The name is a sly reference to what Grantheads refer to as the "Daytona Incident," in which five out of the seven band members, as well as Amy Grant herself, each overdosed—completely separate of each other, in their own respective hotel rooms—and were hospitalized, causing the group to cancel their appearance at the Daytona 500 the next day. They were slated to perform the national anthem. "It’s all for the best," Grant’s pyrotechnics supervisor told Rolling Stone in a 1992 interview "she couldn’t remember the lyrics at all."

Ask Me

Amy Grant was catapulted to rock-and-roll-legend status when, on July 25, 1965, she and her band went electric at the Newport Folk Festival and performed this song, along with "Maggie’s Farm" and "Like A Rolling Stone." Grant played a Fender Stratocaster, instead of her usual acoustic guitar.
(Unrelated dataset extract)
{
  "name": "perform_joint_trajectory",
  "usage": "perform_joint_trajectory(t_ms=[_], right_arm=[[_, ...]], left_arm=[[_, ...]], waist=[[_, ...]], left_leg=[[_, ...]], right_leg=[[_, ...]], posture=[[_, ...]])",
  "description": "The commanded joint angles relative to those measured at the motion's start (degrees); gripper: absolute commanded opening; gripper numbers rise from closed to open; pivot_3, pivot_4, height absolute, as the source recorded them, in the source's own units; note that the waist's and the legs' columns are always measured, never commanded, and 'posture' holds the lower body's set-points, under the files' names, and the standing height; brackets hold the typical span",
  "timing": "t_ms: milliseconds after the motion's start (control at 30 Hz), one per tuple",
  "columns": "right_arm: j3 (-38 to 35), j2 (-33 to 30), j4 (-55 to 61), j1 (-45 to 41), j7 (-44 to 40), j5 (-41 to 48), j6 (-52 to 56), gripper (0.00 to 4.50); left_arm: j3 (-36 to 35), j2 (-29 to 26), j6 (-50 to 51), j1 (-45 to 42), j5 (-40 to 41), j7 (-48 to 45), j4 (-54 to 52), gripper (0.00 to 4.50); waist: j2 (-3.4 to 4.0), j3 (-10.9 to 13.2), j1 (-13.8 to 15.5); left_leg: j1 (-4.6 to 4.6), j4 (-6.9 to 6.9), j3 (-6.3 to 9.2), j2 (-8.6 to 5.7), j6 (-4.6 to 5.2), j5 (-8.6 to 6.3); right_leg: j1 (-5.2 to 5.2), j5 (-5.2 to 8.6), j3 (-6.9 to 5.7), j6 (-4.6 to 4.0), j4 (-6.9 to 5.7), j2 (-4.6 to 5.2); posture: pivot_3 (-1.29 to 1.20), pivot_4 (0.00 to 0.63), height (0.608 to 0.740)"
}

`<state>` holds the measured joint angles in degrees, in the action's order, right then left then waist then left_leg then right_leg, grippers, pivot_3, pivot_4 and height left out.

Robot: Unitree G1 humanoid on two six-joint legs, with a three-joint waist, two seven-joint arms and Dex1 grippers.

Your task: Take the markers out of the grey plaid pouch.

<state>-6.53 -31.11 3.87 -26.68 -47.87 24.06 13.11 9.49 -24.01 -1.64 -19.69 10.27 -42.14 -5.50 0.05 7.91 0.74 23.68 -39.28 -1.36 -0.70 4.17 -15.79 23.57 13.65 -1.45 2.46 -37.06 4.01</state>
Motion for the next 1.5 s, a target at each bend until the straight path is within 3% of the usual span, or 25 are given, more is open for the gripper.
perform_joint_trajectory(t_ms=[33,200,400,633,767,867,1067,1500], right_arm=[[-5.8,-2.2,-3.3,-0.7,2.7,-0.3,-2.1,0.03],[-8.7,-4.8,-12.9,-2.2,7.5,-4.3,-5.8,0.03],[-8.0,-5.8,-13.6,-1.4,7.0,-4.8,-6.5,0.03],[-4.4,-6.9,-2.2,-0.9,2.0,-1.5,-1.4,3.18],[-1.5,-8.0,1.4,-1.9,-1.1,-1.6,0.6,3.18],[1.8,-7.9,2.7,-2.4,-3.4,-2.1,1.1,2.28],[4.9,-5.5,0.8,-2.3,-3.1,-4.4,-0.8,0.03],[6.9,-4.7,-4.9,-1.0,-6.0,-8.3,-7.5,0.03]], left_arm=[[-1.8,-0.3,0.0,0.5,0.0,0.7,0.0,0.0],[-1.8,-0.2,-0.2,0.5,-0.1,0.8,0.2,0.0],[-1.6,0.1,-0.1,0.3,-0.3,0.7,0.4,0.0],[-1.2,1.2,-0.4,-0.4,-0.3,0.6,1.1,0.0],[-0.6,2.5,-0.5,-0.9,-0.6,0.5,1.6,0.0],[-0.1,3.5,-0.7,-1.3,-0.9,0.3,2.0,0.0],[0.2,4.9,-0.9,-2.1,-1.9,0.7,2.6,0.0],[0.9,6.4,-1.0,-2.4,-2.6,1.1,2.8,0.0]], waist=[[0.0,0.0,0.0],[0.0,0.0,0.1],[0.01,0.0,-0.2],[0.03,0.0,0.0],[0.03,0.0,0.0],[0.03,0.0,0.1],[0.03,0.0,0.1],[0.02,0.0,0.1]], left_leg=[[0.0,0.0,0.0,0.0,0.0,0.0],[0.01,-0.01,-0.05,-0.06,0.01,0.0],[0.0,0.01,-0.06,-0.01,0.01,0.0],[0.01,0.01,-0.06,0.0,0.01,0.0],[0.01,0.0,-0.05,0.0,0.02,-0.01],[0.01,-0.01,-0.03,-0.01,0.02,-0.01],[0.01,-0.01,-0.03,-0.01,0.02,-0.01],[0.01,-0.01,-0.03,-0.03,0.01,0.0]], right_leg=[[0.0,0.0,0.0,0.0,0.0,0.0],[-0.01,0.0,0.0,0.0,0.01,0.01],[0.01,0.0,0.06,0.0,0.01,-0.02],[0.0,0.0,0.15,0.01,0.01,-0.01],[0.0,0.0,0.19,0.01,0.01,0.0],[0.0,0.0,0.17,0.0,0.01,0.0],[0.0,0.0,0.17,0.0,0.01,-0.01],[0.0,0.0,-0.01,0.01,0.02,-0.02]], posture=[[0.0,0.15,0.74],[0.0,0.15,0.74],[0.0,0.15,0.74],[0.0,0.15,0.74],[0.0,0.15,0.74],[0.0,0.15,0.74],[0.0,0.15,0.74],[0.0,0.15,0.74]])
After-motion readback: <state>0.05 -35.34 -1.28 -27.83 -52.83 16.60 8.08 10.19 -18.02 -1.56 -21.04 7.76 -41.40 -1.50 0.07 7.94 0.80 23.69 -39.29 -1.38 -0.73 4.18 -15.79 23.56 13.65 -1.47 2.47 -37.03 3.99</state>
While the Newport Folk audience reacted harshly, by booing the band (which, in turn, elicited even more rock-and-roll rage), the performance was not only a turning point in which Amy Grant and her band transcended folk and brandished the hell-forged battle axe of rock-and-roll, but, also solidified her status as a rock icon.


"Who here is gonna get Gali-laid tonight? Who here is gonna get Gali-laid right now?!" Amy Grant famously shouts at the beginning of the music video, which features a live version of the song, instead of the studio version. Fact: all four of my children were conceived to this song—three of those were at Amy Grant concerts.

You’re Not Alone

The first time I heard this song, I came in my pants.


Originally titled "Jimmy Hats," the title of this song was shortened by the record label, in an effort to appeal to Grant’s largely Christian fan base. The song was a nod to Amy Grant’s first band, Bay Area punk outfit No Protection.

I Will Remember You

"The song originally came out of a jam in the studio," Grant’s lead guitarist Sid Fuchs recounted in a Spin interview. "We were waiting for them to find Amy, ’cause she had this tendency to disappear with a bottle of bourbon and then you’d find her later that night in a broom closet, passed out. So, we just knew that any time Amy disappears, check the closets. Anyways, they were looking for Amy and so we started jamming on some Sabbath. Next thing you know, Amy’s back in the room on the mic, and she’s ad-libbing this totally new melody and lyrics over the top of ’War Pigs.’ I looked over at the engineer and he gave me the thumbs up, meaning we were tracking, so five minutes later we had a recording of these amazing, improvised lyrics—some of the most haunting stuff she’s ever written. We changed up a couple of the chords, you know, so we wouldn’t get sued. And, that’s how the song was born. Funny thing is, and she won’t admit this, but Amy doesn’t remember any of it at all. Talk about irony."

Hope Set High

The largest mass drug bust in the history of the state of Kansas took place in Topeka on December 22, 1990, shortly after Amy Grant broke into this stoner anthem. Local Sheriff, Sheldon Weierhauser, was up for reelection. So, in an attempt to cast himself as hard on crime, he had deputies at the concert, poised in the wings, ready to swarm the crowd of Grantheads as soon as enough of them had lit up (as was tradition at Grant shows whenever they played this number). As a result, the show was canceled mid-raid when the band, all of whom were holding felonies, scattered like roaches. Grant herself was arrested hours later for charges unrelated to drugs, after she defecated on a cop car outside the venue.